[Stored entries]
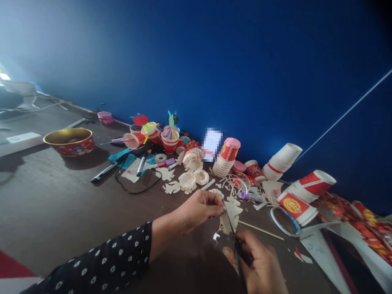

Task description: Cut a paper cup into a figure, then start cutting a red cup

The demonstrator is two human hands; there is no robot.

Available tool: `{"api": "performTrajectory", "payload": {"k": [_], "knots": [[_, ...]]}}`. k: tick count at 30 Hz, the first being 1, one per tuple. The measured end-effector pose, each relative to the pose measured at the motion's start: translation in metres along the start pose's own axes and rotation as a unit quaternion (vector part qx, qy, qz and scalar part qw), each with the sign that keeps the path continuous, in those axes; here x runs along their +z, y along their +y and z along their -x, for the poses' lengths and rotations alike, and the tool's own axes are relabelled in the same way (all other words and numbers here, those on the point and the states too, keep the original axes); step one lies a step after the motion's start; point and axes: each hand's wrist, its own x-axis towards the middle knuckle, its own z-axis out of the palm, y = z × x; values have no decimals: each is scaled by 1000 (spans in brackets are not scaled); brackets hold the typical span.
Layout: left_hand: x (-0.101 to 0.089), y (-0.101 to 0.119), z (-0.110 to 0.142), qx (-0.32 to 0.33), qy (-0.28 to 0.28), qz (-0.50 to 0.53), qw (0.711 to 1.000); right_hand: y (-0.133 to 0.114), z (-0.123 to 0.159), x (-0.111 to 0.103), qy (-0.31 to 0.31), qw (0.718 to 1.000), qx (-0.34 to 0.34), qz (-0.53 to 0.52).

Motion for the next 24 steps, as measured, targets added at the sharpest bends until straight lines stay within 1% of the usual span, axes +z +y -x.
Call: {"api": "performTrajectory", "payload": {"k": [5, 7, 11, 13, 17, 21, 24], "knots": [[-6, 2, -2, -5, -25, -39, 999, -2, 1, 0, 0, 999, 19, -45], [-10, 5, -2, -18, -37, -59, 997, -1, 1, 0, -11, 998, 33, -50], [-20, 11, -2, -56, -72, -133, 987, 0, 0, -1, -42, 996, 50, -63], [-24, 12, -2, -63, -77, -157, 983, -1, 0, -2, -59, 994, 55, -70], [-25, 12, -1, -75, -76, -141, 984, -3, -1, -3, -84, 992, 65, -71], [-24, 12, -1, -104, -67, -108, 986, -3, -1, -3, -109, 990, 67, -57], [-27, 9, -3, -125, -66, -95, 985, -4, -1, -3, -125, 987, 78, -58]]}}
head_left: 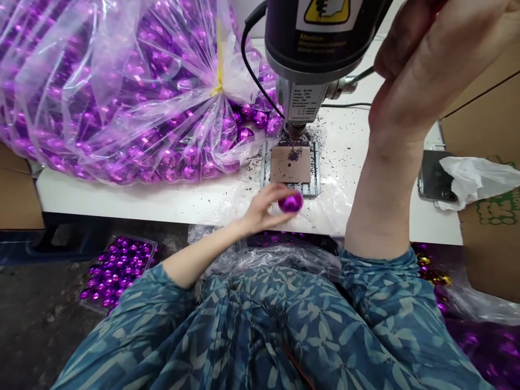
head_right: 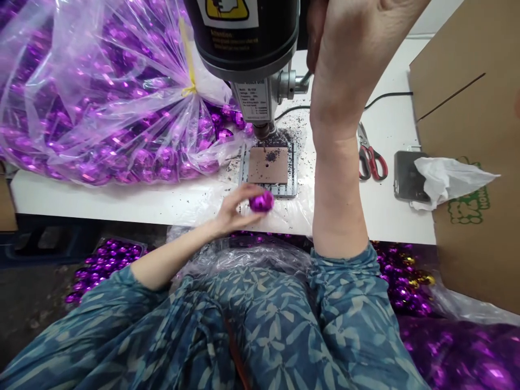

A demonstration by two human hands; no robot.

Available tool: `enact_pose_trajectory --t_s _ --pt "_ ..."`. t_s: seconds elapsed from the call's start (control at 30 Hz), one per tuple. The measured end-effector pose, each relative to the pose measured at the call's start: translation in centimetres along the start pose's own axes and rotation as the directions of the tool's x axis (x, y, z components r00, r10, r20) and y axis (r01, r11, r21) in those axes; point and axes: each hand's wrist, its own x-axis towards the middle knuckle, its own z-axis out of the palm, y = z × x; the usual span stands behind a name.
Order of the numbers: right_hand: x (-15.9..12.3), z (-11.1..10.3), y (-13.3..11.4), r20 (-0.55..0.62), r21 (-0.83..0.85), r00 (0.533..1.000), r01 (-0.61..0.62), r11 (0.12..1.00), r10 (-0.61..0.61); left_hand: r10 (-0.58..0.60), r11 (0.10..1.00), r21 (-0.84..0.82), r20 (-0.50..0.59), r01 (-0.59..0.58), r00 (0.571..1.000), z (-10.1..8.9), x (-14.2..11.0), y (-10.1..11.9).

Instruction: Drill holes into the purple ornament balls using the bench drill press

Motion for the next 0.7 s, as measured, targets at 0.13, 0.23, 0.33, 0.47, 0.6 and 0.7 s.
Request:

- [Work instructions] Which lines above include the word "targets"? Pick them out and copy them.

- [Result]
Motion for the next 24 steps, as measured, targets added at the sharpest bends until straight lines stay within 1% of the usual span, axes +z +y -x.
Motion for the next 0.7 s, as measured, targets at 0.13, 0.23, 0.33, 0.47, 0.6 and 0.7 s.

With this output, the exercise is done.